Supplied information
>>>>>

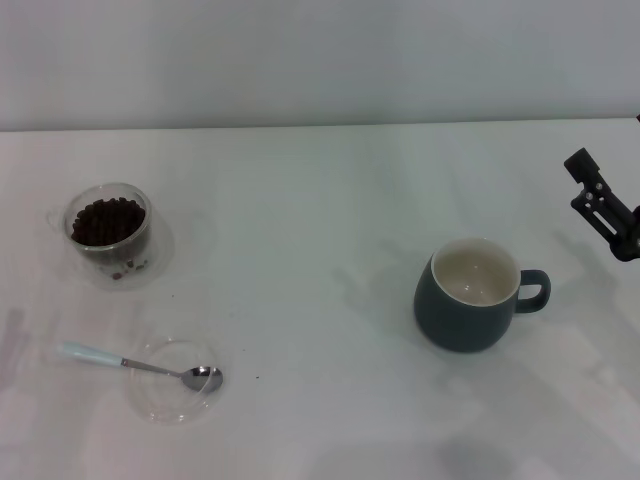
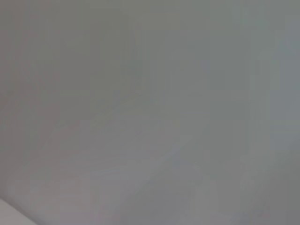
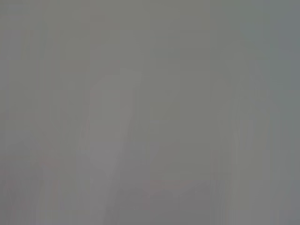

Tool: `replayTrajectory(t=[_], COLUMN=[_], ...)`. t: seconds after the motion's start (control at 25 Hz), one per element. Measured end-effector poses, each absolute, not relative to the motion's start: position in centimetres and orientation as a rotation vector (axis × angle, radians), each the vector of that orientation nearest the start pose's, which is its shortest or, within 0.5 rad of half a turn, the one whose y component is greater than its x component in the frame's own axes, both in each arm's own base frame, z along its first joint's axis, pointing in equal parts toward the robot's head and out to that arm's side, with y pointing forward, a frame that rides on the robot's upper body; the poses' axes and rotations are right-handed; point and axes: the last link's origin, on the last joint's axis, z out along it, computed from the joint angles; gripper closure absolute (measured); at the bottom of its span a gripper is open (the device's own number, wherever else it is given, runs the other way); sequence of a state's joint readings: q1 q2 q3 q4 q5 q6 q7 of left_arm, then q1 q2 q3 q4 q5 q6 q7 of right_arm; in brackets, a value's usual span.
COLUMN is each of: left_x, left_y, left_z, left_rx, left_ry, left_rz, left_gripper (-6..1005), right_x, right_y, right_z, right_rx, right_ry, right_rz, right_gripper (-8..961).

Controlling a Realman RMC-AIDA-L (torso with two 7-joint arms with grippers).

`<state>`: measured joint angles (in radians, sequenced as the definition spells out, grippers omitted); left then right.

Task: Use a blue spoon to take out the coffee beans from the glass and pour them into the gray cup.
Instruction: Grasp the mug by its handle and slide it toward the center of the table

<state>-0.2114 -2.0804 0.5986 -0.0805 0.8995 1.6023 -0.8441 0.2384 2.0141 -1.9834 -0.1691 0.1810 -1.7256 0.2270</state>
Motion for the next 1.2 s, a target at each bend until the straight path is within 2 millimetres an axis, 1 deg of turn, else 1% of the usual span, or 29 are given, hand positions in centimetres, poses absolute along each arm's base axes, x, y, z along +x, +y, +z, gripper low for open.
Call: replayTrajectory(t=[0.28, 0.48, 0.52, 0.76, 0.84, 1.04, 1.2], left_x=[-37.0, -36.8, -36.6, -36.9, -37.3, -37.7, -37.7], left_y=[21.7, 21.7, 21.7, 21.3, 20.9, 20.7, 20.9], left_z=[0.7, 0.5, 0.2, 0.2, 0.5, 1.2, 1.3], left_rx=[-1.336, -1.349, -1.38, -1.398, -1.379, -1.358, -1.361], left_ry=[-0.99, -1.049, -1.088, -1.051, -1.028, -1.002, -0.987], left_rz=[-1.243, -1.286, -1.313, -1.266, -1.238, -1.221, -1.216], left_gripper=[199, 199, 199, 198, 198, 199, 199], right_x=[30.8, 30.9, 30.9, 31.1, 31.6, 33.9, 35.7], right_y=[24.3, 24.2, 24.2, 24.2, 23.9, 22.6, 22.4], right_z=[2.1, 2.2, 2.2, 2.2, 2.3, 2.4, 1.7], right_rx=[-1.732, -1.726, -1.725, -1.726, -1.729, -1.752, -1.783], right_ry=[0.101, 0.102, 0.102, 0.113, 0.137, 0.266, 0.379], right_rz=[1.052, 1.049, 1.048, 1.039, 1.03, 0.968, 0.868], right_gripper=[85, 85, 85, 86, 86, 86, 86])
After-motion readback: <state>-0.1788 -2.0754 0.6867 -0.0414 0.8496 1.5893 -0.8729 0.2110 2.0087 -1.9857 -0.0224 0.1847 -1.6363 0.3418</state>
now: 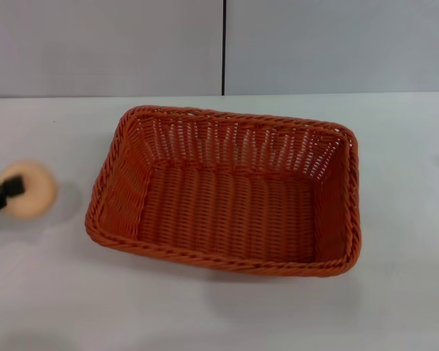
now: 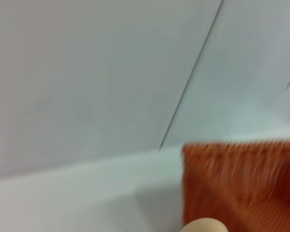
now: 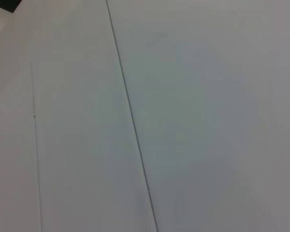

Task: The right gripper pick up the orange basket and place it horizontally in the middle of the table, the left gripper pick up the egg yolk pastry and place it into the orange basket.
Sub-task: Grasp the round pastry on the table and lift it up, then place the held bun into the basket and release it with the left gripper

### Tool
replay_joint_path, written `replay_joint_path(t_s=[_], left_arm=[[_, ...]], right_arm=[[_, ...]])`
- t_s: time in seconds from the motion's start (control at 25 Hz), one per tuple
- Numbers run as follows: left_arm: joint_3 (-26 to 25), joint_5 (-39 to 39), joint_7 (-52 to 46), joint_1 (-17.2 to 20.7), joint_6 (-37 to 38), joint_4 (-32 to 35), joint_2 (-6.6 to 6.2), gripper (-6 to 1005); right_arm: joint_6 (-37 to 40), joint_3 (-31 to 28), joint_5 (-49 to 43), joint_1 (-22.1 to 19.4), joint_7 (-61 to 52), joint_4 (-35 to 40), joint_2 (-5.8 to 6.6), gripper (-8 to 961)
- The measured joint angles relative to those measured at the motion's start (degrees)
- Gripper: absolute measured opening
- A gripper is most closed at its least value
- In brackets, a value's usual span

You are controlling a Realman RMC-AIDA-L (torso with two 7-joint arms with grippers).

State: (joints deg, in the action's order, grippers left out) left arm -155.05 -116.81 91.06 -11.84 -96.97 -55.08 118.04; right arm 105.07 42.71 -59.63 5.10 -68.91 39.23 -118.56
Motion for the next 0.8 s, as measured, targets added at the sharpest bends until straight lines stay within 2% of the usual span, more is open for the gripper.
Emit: replay_joint_path(t_s=[0.08, 0.16, 0.24, 0.28, 0.32, 0.44, 0.52, 0.64, 0.68, 0.72, 0.8], left_arm=[[1.95, 6.46, 0.83, -1.71, -2.47, 2.07, 0.13, 120], [3.06, 8.93, 1.07, -2.46, -3.27, 2.94, 0.16, 111], [6.2, 14.17, 1.46, -4.1, -4.79, 4.48, 0.27, 103], [9.99, 18.76, 1.65, -5.3, -5.6, 5.58, 0.32, 103], [9.99, 18.76, 1.65, -5.3, -5.6, 5.58, 0.32, 103], [18.11, 24.45, 2.63, -6.85, -5.09, 6.28, 0.42, 104], [25.68, 27.14, 5.22, -7.9, -2.51, 7.03, 0.55, 104], [37.5, 31.55, 9.96, -9.45, 4.39, 9.36, 0.7, 101], [45.0, 35.42, 12.89, -10.33, 10.06, 11.04, 0.71, 100], [45.0, 35.42, 12.89, -10.33, 10.06, 11.04, 0.71, 98], [49.45, 39.22, 15.06, -10.57, 15.15, 11.72, 0.71, 119]], right_arm=[[0.35, -0.13, 0.42, 0.12, 0.0, 0.02, 0.0, 492], [0.39, -0.16, 0.47, 0.16, 0.0, 0.02, 0.0, 492], [0.53, -0.17, 0.55, 0.22, 0.0, 0.07, -0.02, 492], [1.11, -0.37, 0.59, 0.27, 0.0, 0.14, -0.07, 492], [1.11, -0.37, 0.59, 0.27, 0.0, 0.14, -0.07, 492], [2.49, -1.4, 0.63, 0.51, 0.0, -0.27, -0.12, 491], [3.31, -2.03, 0.64, 0.72, 0.0, -0.78, -0.15, 491], [4.48, -2.48, 0.64, 0.82, 0.0, -1.83, -0.15, 491], [5.04, -2.92, 0.64, 0.64, 0.0, -2.13, -0.14, 491], [5.04, -2.92, 0.64, 0.64, 0.0, -2.13, -0.14, 492], [5.65, -3.47, 0.64, 0.36, 0.0, -2.68, -0.18, 492]])
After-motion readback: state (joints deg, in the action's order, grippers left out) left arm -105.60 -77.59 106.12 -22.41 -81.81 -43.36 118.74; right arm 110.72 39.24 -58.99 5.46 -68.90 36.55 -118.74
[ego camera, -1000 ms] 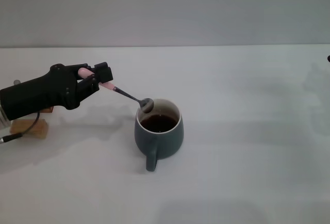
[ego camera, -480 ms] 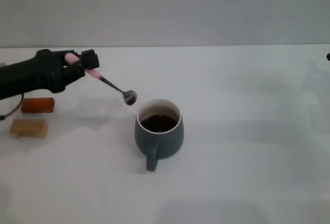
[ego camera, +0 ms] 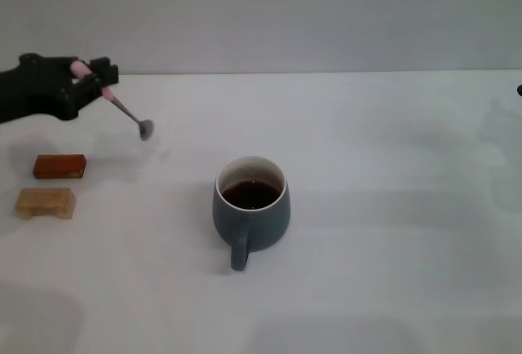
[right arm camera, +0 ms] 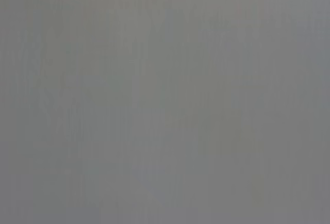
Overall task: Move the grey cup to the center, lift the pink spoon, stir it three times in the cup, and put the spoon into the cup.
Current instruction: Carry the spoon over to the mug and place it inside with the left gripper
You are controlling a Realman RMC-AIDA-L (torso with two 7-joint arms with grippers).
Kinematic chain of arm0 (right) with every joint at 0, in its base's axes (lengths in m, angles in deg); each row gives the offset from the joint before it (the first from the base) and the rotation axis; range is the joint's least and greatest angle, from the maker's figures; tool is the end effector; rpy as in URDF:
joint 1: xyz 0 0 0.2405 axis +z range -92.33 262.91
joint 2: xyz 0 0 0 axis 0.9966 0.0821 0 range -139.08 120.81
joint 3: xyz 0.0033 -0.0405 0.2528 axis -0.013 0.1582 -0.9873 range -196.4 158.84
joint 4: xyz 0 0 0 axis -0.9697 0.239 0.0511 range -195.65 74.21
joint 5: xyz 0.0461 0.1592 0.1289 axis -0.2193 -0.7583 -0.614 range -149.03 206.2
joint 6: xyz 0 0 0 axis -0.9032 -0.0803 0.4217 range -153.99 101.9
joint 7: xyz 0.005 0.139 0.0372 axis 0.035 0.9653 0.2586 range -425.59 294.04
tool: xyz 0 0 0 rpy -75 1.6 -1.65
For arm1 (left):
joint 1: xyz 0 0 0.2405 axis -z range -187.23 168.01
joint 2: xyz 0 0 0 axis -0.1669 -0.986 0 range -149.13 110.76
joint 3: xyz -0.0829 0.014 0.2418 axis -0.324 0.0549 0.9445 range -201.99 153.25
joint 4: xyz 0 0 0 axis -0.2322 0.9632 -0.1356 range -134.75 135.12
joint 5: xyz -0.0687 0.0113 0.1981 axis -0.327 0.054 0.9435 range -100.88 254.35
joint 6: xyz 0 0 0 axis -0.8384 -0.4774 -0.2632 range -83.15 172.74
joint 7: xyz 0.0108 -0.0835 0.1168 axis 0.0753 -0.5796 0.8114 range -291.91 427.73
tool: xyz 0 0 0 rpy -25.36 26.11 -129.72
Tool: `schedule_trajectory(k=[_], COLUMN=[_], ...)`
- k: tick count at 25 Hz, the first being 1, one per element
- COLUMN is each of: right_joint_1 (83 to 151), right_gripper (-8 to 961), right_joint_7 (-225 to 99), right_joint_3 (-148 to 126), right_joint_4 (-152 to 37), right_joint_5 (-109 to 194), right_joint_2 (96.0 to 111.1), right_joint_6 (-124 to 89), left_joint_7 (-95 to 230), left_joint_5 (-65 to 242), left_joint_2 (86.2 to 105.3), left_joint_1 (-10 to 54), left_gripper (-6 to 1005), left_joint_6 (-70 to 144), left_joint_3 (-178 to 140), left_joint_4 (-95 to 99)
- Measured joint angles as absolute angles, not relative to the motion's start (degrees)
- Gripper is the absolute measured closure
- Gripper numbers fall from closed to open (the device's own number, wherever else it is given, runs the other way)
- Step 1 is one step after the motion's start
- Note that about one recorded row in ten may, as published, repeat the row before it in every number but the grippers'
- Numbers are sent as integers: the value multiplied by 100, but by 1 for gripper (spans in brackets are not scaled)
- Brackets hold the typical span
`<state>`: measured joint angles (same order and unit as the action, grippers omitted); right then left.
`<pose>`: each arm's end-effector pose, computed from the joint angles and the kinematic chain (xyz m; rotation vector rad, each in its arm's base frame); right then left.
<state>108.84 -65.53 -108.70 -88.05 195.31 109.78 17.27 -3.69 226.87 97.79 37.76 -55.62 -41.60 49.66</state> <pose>0.3125 0.3870 0.0226 -1.5466 0.4924 0.5218 -0.2706 0.3671 0.0976 -2.3949 -0.5325 -0.6667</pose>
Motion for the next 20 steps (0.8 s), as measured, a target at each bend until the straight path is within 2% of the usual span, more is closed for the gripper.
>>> schedule_trajectory(k=[1, 9, 20], right_joint_1=[10891, 10899, 10867], right_gripper=[949, 949, 948], right_joint_7=[-6553, -6548, -6542], right_joint_3=[-10868, -10869, -10869], right_joint_4=[-8803, -8788, -8826], right_joint_5=[19531, 19531, 19531], right_joint_2=[10978, 10978, 10978], right_joint_6=[1727, 1728, 1729], left_joint_7=[-505, -1159, -1392], left_joint_5=[22405, 20471, 19682], left_joint_2=[9856, 9862, 9860], left_joint_1=[3681, 2872, 2651], left_gripper=[855, 855, 855], left_joint_6=[-5520, -5093, -4919], left_joint_3=[-3837, -1981, -1758], left_joint_4=[5106, 5009, 4792])
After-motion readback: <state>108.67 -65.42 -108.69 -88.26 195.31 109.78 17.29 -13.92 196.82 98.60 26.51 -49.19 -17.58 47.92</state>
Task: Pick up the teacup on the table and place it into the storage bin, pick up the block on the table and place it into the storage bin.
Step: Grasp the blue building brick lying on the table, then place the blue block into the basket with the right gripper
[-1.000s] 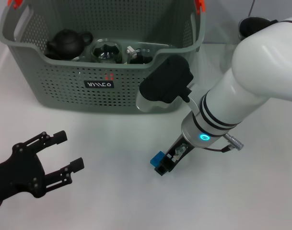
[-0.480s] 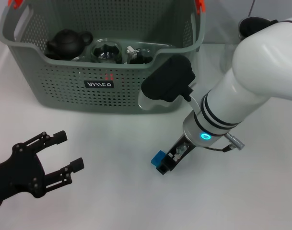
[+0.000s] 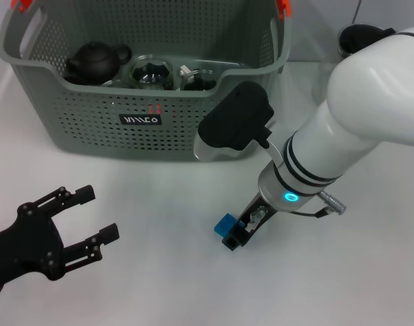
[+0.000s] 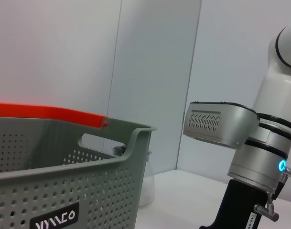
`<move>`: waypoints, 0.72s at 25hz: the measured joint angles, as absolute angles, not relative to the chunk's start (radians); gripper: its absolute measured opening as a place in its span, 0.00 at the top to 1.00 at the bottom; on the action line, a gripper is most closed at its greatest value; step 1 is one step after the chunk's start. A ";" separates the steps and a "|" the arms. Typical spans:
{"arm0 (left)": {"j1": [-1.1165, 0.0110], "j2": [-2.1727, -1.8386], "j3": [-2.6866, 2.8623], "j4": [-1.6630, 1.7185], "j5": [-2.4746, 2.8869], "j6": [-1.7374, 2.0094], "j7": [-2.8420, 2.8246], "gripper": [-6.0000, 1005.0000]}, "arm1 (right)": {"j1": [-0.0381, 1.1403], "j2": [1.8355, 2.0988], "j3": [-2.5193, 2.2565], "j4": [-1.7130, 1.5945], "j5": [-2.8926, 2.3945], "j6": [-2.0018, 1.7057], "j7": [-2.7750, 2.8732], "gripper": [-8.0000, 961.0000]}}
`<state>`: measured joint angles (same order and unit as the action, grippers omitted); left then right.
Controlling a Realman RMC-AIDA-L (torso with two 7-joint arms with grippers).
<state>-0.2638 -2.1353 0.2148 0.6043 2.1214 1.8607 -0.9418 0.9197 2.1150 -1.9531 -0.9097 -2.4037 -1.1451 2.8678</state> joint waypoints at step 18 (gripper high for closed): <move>-0.259 -2.135 0.215 0.604 2.121 1.859 -0.942 0.20 | 0.763 2.099 -1.778 -1.295 -2.422 -1.264 2.840 0.55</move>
<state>-0.2592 -2.1353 0.2148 0.6043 2.1214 1.8588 -0.9418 0.7630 2.0992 -1.7784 -1.2950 -2.4224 -1.2642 2.8404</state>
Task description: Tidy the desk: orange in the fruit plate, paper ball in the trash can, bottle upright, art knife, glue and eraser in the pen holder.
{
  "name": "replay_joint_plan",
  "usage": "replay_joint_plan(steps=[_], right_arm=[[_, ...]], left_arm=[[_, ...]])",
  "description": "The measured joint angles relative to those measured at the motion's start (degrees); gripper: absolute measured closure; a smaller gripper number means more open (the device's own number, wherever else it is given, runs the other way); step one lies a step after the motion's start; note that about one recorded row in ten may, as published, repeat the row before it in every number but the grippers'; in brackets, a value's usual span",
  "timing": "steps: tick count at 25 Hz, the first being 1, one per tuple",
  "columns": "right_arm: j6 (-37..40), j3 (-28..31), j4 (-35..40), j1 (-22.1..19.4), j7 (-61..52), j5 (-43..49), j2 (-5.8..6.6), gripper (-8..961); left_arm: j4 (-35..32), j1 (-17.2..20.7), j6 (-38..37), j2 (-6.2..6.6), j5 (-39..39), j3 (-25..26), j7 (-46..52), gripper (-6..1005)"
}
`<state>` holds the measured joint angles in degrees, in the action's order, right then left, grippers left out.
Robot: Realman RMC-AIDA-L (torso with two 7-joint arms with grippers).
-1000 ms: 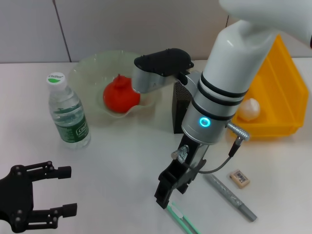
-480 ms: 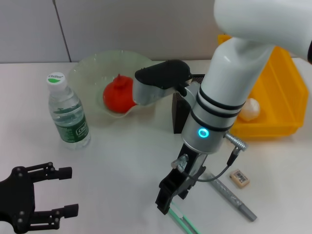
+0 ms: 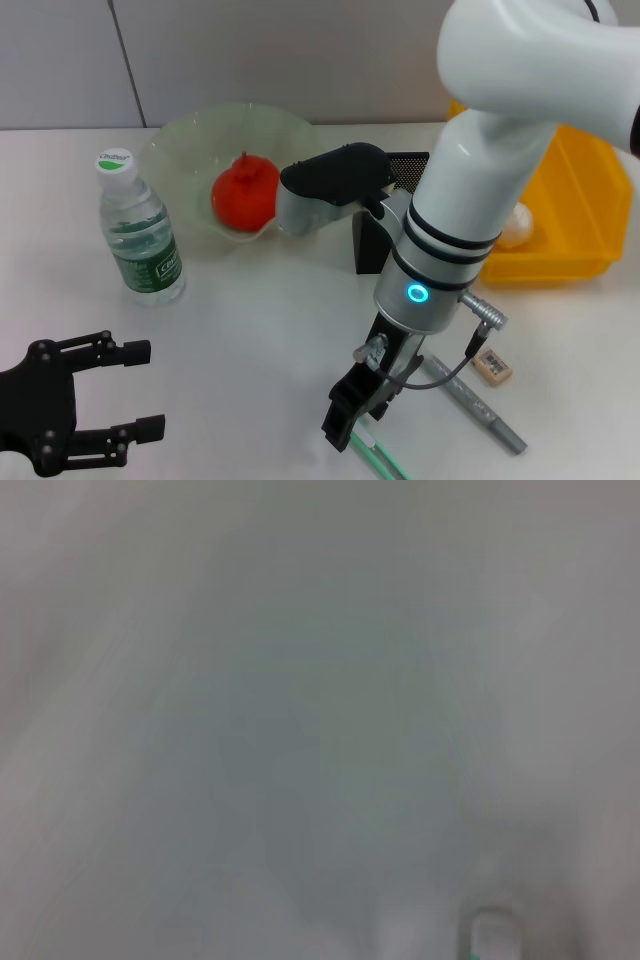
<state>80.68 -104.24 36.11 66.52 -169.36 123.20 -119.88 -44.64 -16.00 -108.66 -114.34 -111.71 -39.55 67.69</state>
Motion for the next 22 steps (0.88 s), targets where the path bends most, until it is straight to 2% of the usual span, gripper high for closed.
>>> replay_joint_plan(steps=[14,22], right_arm=[[-1.58,-3.07,0.15,-0.33,0.0,-1.08,0.0,439],[-1.65,-3.08,-0.03,-0.64,0.0,-1.14,0.0,543]], left_arm=[[0.08,0.08,0.07,-0.3,0.01,0.0,-0.02,210],[0.08,0.09,0.06,-0.3,0.11,0.0,-0.02,210]])
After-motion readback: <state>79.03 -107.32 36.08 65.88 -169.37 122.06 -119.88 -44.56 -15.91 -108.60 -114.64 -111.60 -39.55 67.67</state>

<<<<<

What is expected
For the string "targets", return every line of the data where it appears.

Response to the exercise
Motion for the next 0.8 s, as measured, targets added at the sharpest bends until straight lines stay within 2% of the usual span, more is open for the gripper.
Motion for the next 22 steps (0.88 s), targets where the path bends most, until it is straight to 2% of the usual span, gripper high for closed.

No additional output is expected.